> **Work instructions**:
Count lines holding the string "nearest" in the data that follows. Reply with one number only.

> **Material provided**:
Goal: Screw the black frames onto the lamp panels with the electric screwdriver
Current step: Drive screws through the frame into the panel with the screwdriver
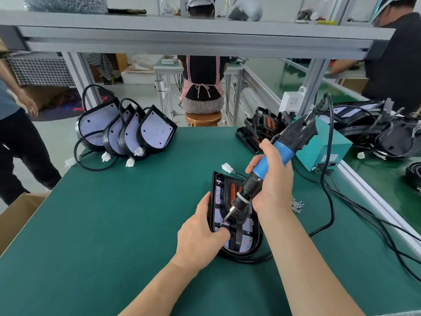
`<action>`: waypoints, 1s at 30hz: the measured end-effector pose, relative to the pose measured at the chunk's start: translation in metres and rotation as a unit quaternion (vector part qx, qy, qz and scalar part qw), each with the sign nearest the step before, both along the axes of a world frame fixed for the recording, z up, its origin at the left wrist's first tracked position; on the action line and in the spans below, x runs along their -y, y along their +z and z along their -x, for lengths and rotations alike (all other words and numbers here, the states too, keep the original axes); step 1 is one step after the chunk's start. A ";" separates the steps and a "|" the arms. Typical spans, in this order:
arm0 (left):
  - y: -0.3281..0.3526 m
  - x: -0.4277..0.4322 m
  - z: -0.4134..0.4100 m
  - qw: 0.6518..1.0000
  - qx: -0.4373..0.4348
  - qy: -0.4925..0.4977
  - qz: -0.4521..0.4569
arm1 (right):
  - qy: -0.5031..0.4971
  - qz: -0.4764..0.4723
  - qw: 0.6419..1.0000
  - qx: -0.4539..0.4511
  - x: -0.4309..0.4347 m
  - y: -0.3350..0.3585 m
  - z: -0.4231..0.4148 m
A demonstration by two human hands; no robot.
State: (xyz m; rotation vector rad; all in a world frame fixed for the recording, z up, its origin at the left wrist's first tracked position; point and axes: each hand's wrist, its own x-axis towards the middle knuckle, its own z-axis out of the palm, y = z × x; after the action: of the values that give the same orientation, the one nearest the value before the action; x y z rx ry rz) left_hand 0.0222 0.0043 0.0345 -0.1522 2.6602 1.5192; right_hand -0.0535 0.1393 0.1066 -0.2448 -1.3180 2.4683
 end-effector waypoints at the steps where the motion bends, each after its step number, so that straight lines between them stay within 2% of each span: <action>1: 0.000 0.000 0.000 1.000 0.001 0.000 -0.001 | 0.000 -0.002 1.000 -0.003 0.001 0.000 0.000; 13: 0.000 -0.001 0.000 1.000 0.004 0.001 0.005 | 0.013 -0.021 0.999 -0.027 0.008 0.000 0.000; 22: 0.001 -0.001 0.001 1.000 -0.003 0.007 0.003 | 0.111 -0.079 0.986 -0.101 0.014 0.003 -0.001; 30: 0.002 0.000 0.000 1.000 -0.025 -0.005 -0.006 | 0.127 -0.089 0.981 -0.117 0.016 0.002 -0.002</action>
State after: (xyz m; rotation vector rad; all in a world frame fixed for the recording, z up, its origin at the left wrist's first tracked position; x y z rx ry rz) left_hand 0.0222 0.0045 0.0363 -0.1025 2.6851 1.5572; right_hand -0.0515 0.1237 0.1089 0.2654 -1.5330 2.4619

> **Solution below**:
2